Smart computerized way: Pick one of eight kinds of cycles and six different temperatures. Press buttons that all beep loudly and annoy the dog. Press Play. Realize you hit Pause instead by holding the button a nanosecond too long. Eventually get Play going. Screen shows time remaining; easy peasy. Go do any of the things mentioned above. Check dryer. Two hours have passed on your 90-minute load, and the clock still says 26 minutes to go because the amazing computer sensors detect dampness somewhere. Wait. Fifty minutes later the clock still says 26 minutes. Is this thing broken? No, the cycle decides it is done nine minutes later. Laundry is all completely dry! Except for weird, inexplicable damp spots on a couple of items. Hang them on the treadmill (not like you were using that for, you know, exercise) and go get coffee.

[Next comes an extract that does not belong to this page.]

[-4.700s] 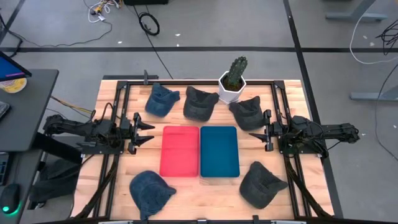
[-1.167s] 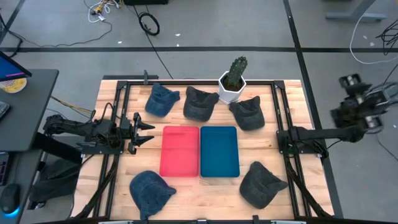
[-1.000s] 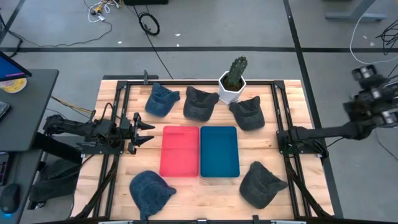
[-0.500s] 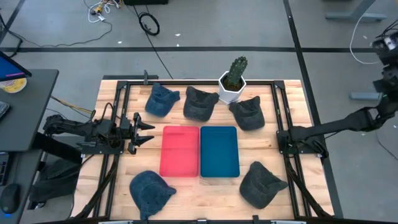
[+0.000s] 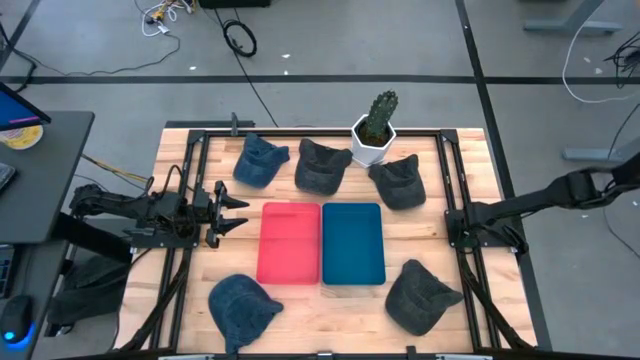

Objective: Pick & Place hat
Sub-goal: Put the bottom black cap into the blue bin

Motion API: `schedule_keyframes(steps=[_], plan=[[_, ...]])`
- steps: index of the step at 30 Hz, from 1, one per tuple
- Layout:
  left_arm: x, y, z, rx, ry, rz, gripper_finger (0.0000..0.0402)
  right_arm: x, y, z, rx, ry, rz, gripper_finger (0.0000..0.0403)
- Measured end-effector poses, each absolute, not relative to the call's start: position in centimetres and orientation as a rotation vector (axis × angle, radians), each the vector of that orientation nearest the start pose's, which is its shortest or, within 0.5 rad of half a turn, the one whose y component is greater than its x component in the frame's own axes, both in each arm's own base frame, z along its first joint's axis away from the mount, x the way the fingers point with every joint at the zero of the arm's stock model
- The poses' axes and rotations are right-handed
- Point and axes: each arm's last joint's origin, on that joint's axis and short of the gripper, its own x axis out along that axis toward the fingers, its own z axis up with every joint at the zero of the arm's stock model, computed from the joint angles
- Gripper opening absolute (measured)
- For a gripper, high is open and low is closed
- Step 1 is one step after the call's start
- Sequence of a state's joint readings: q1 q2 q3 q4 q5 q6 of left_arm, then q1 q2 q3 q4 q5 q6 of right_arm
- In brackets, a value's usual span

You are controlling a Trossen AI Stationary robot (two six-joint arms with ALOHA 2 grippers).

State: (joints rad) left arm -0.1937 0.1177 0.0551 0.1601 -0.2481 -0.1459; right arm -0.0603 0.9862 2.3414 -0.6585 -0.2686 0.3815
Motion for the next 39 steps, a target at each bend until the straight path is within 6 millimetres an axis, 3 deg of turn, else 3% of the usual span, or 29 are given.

Now, I don't expect that the computer on board to be some NASA-level device capable of sending a probe to Pluto. However, it's like saying that a little kid is smarter than a sack of flour. That's totally true, but a sack of flour is never going to disappoint you. You know what it will do. Not so the kid.
However, the analogy falls apart entirely when the kid becomes a teen. Because the dryer gets the job 99% done. The teen, 0-25%.
Another thing to note is that your encounter with the washing machine will leave you cleaner, but with the kid you can wind up coated with chocolate or worse. As Fran Lebowitz wrote decades ago, "Even when freshly washed and relieved of all obvious confections, children tend to be sticky."
And I think I've lost my direction with this entry, like a dryer that can't figure out if the clothes are dry or how long it will take to get them there. Peace out, and keep your powder dry.